What is being asked ▸
Copy the records below exactly, from the line containing "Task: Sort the" through the last line, and leave out every picture.

Information provided ▸
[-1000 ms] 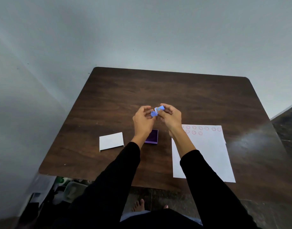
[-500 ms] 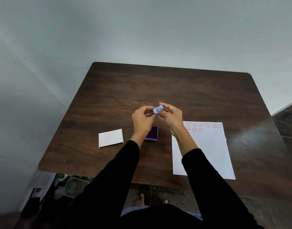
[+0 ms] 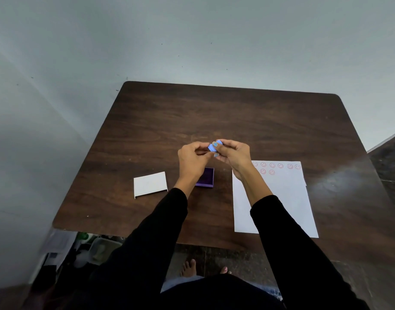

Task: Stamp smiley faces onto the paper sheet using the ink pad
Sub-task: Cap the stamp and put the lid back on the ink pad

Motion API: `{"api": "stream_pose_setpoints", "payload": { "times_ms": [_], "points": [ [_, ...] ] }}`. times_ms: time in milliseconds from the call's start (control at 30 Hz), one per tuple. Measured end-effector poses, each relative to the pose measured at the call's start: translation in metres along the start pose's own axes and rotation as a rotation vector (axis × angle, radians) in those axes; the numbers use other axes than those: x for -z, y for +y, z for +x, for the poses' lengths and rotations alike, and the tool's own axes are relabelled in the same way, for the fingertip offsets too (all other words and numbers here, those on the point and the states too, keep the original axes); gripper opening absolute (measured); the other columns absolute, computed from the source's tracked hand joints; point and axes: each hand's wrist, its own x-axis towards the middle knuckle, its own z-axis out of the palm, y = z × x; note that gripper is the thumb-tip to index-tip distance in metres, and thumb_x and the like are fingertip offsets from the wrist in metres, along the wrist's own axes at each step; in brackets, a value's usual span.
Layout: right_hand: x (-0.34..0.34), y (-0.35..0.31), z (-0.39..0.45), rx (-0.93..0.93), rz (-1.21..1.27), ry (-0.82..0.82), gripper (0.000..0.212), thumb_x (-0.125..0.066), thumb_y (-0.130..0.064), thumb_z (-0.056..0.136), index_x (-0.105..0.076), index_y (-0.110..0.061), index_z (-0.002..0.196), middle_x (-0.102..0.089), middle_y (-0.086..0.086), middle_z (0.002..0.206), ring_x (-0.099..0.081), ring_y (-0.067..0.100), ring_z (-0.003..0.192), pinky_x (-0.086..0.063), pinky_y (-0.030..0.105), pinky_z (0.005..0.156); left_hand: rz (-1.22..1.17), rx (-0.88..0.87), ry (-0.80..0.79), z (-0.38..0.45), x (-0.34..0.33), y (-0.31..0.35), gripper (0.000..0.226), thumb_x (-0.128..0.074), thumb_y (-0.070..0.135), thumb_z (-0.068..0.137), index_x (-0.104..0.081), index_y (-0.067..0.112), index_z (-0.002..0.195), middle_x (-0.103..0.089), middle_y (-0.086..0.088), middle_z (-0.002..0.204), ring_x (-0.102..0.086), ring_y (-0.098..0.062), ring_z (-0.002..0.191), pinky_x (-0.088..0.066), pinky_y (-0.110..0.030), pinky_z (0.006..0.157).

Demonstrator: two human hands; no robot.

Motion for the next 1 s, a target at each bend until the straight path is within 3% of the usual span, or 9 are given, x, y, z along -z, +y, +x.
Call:
{"api": "stream_pose_setpoints", "payload": {
  "times_ms": [200, 333, 467, 633, 833, 1000],
  "points": [
    [0.003, 0.008, -0.006, 0.038, -0.127, 0.042, 0.026, -0.073, -0.007, 0.078, -0.065, 0.000, 0.102, -0.069, 0.018, 0.097, -0.069, 0.021, 0.085, -0.060, 0.025, 0.068, 0.050, 0.003, -0.054, -0.005, 0.001, -0.007, 0.031, -0.080, 0.006, 0.069, -0.072, 0.008, 0.099, -0.073, -0.002, 0.088, -0.068, -0.002, 0.075, -0.055, -0.012, 0.070],
    [0.017, 0.017, -0.011, 0.259, -0.689, 0.139, 0.017, -0.072, -0.008, 0.075, -0.069, -0.010, 0.092, -0.070, 0.007, 0.085, -0.065, 0.016, 0.079, -0.054, 0.027, 0.074, 0.077, 0.091, -0.060, -0.005, 0.009, -0.012, 0.048, -0.078, 0.000, 0.069, -0.064, 0.005, 0.115, -0.067, 0.000, 0.101, -0.064, -0.009, 0.088, -0.050, -0.011, 0.075],
    [0.029, 0.028, -0.019, 0.261, -0.952, 0.066, 0.016, -0.070, -0.007, 0.072, -0.070, -0.011, 0.087, -0.072, 0.010, 0.086, -0.064, 0.018, 0.076, -0.049, 0.026, 0.073, 0.133, 0.133, 0.036, -0.010, 0.019, -0.023, 0.035, -0.066, 0.005, 0.083, -0.061, 0.008, 0.118, -0.068, -0.005, 0.111, -0.061, -0.007, 0.089, -0.044, -0.009, 0.074],
    [0.029, 0.036, -0.023, 0.242, -1.037, 0.075, 0.017, -0.070, -0.008, 0.075, -0.070, -0.010, 0.092, -0.072, 0.012, 0.092, -0.062, 0.020, 0.078, -0.051, 0.028, 0.073, 0.139, 0.188, 0.083, -0.020, 0.025, -0.034, 0.031, -0.060, 0.008, 0.088, -0.059, 0.007, 0.119, -0.068, -0.009, 0.113, -0.060, -0.010, 0.092, -0.047, -0.022, 0.086],
    [0.028, 0.040, -0.030, 0.275, -1.091, 0.082, 0.020, -0.067, -0.004, 0.074, -0.071, -0.008, 0.093, -0.073, 0.014, 0.094, -0.065, 0.027, 0.085, -0.044, 0.024, 0.071, 0.111, 0.206, 0.084, -0.027, 0.029, -0.035, 0.030, -0.058, 0.008, 0.089, -0.059, 0.006, 0.119, -0.067, -0.009, 0.113, -0.060, -0.011, 0.094, -0.046, -0.020, 0.085],
    [0.025, 0.039, -0.033, 0.219, -1.097, 0.070, 0.028, -0.069, -0.004, 0.075, -0.068, -0.006, 0.103, -0.071, 0.015, 0.105, -0.064, 0.027, 0.094, -0.047, 0.027, 0.078, 0.093, 0.234, 0.106, -0.031, 0.036, -0.036, 0.031, -0.059, 0.009, 0.089, -0.058, 0.009, 0.120, -0.066, -0.006, 0.112, -0.059, -0.009, 0.093, -0.046, -0.019, 0.083]
  ]
}}
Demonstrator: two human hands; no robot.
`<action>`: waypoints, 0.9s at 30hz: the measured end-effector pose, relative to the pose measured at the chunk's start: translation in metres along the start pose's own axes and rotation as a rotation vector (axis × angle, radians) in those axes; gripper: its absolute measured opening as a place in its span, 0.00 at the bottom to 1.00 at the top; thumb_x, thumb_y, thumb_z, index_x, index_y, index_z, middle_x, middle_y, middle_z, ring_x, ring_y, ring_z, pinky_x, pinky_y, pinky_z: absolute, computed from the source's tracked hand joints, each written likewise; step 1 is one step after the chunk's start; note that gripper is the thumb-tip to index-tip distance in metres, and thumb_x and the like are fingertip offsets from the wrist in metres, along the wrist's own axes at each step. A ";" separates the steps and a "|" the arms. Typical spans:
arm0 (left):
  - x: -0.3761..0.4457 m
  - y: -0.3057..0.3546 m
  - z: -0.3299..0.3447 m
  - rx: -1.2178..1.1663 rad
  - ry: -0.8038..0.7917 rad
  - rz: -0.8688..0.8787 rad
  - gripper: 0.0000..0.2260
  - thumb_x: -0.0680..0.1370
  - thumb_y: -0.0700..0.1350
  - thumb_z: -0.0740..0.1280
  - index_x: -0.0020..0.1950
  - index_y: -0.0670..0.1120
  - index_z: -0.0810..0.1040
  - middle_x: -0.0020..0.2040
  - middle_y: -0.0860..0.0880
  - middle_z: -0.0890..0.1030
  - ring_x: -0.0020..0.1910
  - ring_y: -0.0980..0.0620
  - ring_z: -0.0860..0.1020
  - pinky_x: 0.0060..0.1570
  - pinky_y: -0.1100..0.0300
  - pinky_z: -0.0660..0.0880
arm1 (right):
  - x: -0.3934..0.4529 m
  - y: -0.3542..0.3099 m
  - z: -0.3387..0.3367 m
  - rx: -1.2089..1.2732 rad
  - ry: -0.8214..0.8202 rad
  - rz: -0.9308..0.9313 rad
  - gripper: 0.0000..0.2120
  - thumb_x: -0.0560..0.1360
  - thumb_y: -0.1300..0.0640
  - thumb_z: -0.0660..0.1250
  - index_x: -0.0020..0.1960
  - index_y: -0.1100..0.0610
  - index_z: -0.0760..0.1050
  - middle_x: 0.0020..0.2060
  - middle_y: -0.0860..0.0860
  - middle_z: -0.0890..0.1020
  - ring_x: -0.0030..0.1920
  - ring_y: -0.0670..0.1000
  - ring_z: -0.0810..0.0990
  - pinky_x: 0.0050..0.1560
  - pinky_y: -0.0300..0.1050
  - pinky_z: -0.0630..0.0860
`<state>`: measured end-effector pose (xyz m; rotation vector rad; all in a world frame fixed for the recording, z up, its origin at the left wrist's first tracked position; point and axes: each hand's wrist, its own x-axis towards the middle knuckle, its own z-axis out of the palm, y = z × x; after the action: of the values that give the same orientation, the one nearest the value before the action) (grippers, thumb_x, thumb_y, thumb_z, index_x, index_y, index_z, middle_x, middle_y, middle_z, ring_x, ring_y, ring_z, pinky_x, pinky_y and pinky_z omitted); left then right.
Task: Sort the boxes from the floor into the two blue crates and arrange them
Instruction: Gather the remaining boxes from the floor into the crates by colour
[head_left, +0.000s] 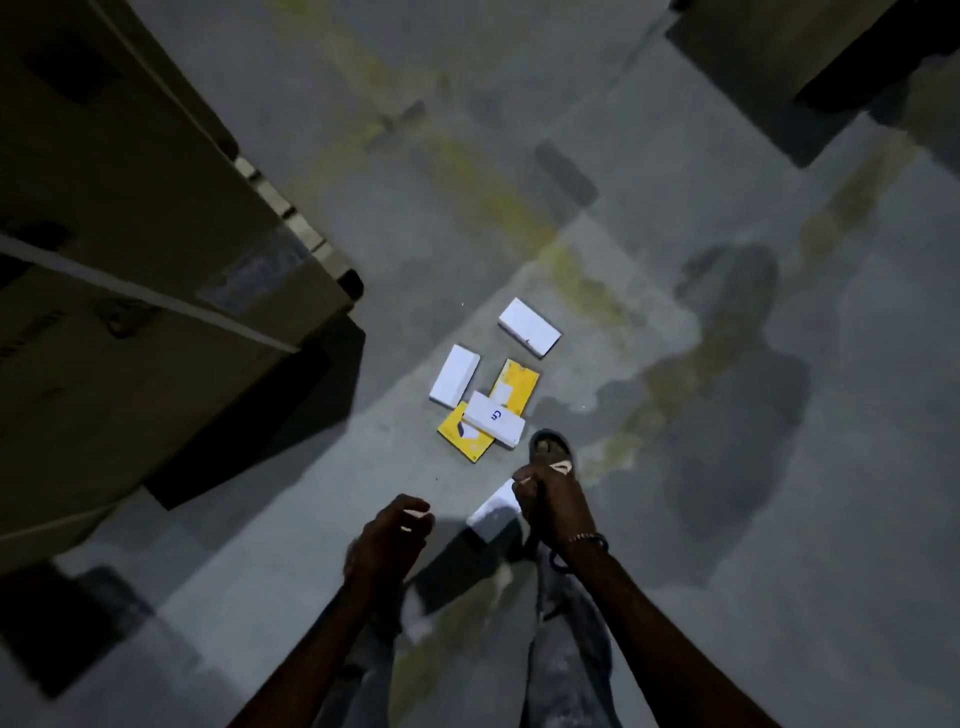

Reply to the task ▸
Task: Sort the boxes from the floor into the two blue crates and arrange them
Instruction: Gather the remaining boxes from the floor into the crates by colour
[head_left, +0.000s] 

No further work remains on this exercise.